Dzisiaj złapałem gumę, a w zasadzie wkręta w oponę, i podczas zjazdu do warsztatu, okazało się że szybkie wietrzenie wraz z czyszczeniem kontenerka jest niezbędne, a i tak waliło jak z murzyńskiej chaty
A w zasadzie murzyńska chata to przy tym perfuma

)
Teraz 2 maluchy śpią mi na ramieniu.
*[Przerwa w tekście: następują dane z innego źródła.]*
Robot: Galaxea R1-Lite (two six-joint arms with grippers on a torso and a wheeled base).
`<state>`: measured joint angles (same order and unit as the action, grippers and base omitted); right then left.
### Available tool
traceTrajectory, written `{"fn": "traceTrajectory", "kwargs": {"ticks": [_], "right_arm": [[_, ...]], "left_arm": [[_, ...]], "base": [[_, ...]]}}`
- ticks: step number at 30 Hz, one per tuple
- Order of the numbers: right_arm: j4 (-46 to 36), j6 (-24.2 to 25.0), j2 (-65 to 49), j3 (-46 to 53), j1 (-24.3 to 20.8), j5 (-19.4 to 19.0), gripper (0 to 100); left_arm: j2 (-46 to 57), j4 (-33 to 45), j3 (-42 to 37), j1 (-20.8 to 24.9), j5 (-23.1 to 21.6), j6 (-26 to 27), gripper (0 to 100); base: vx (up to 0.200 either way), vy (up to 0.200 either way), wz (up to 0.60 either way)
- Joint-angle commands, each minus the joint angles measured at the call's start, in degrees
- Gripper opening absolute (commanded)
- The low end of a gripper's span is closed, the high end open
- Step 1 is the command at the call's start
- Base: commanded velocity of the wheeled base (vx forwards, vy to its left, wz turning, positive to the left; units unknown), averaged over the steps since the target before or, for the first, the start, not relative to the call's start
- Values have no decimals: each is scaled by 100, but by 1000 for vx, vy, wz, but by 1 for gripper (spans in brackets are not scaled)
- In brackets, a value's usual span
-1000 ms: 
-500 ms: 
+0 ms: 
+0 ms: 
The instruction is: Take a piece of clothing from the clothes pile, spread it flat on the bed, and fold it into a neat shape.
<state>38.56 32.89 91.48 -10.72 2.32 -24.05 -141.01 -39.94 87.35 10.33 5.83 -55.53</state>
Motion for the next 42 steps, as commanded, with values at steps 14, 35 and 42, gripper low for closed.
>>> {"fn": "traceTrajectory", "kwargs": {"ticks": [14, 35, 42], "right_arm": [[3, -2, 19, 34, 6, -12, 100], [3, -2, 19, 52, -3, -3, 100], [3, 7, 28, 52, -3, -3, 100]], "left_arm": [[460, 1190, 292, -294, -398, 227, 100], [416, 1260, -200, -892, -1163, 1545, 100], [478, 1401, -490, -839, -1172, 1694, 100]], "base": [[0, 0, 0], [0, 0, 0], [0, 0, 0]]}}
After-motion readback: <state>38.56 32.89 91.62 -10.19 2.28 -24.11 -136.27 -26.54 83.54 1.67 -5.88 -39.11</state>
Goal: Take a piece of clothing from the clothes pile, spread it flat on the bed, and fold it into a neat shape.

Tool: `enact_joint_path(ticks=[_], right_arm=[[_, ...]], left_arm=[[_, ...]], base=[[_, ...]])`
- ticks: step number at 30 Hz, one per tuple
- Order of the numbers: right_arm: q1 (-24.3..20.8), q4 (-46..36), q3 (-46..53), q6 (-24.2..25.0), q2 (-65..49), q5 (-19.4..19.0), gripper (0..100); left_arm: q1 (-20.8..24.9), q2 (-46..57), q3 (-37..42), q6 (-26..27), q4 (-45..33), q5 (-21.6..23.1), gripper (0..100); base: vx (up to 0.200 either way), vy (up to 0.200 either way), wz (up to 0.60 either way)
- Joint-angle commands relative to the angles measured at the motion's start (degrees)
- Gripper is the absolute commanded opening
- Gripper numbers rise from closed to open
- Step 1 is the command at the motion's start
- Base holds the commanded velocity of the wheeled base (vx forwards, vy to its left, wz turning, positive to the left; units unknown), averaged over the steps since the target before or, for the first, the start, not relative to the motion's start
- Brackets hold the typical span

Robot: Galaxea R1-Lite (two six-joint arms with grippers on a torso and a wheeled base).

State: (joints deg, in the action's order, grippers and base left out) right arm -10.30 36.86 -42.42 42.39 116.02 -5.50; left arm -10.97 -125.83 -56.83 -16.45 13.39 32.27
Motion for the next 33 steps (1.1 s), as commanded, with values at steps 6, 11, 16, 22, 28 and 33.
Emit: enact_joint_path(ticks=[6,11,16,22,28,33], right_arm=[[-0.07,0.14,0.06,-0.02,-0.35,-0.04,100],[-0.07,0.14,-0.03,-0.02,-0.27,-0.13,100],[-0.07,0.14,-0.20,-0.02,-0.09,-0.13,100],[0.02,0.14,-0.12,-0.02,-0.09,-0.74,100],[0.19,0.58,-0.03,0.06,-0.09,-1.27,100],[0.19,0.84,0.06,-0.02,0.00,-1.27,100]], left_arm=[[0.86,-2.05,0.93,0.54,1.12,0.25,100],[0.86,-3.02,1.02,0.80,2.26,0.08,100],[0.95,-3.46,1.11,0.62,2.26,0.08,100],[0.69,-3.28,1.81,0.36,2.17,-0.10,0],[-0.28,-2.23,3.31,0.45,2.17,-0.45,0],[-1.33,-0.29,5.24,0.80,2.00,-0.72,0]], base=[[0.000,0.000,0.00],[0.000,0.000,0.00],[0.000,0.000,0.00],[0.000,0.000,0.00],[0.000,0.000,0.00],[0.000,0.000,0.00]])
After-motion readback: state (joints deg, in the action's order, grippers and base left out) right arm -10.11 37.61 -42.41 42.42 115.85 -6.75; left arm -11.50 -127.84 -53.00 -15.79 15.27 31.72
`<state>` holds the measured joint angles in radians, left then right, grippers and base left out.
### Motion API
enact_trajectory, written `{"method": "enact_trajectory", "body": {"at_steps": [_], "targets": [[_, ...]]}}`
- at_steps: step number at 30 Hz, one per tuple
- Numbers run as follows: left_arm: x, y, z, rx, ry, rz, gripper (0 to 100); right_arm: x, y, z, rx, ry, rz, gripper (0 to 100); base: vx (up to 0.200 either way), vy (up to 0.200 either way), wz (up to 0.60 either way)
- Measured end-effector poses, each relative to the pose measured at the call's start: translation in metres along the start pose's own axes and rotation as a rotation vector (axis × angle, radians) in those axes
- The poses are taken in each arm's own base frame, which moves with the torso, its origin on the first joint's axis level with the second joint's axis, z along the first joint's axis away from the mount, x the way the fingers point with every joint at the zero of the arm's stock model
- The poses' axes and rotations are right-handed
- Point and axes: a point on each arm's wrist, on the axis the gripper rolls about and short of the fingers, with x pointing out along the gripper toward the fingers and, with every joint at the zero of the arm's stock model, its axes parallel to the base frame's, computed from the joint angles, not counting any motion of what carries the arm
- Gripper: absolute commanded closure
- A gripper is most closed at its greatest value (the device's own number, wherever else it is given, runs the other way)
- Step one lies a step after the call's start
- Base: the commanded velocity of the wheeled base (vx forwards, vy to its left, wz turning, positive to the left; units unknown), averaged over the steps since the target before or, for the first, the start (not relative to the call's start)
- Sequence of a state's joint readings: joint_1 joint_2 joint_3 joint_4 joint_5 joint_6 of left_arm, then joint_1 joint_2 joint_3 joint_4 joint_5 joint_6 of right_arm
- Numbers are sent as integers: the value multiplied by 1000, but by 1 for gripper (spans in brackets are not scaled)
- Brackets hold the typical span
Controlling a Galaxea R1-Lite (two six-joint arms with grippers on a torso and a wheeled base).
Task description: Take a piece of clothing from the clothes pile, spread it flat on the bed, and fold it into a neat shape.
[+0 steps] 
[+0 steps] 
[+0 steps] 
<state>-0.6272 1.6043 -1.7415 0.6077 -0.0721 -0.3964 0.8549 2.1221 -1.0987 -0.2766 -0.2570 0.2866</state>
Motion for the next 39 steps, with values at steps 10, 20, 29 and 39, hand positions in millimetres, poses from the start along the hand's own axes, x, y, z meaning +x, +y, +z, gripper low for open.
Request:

Zrobiłbym wam zdjęcie, ale nie mam jak

Z ostatniej chwili - zrobiłem kamerką w lapku
https://plus.google.com/photos/105638481535264108551/albums/5789208879491754801Jeden to pieszczoch a drugi to pieszczoszka

I kurna do kuwetki trafiają jak chcą

Świntuszki a nie kocuszki :]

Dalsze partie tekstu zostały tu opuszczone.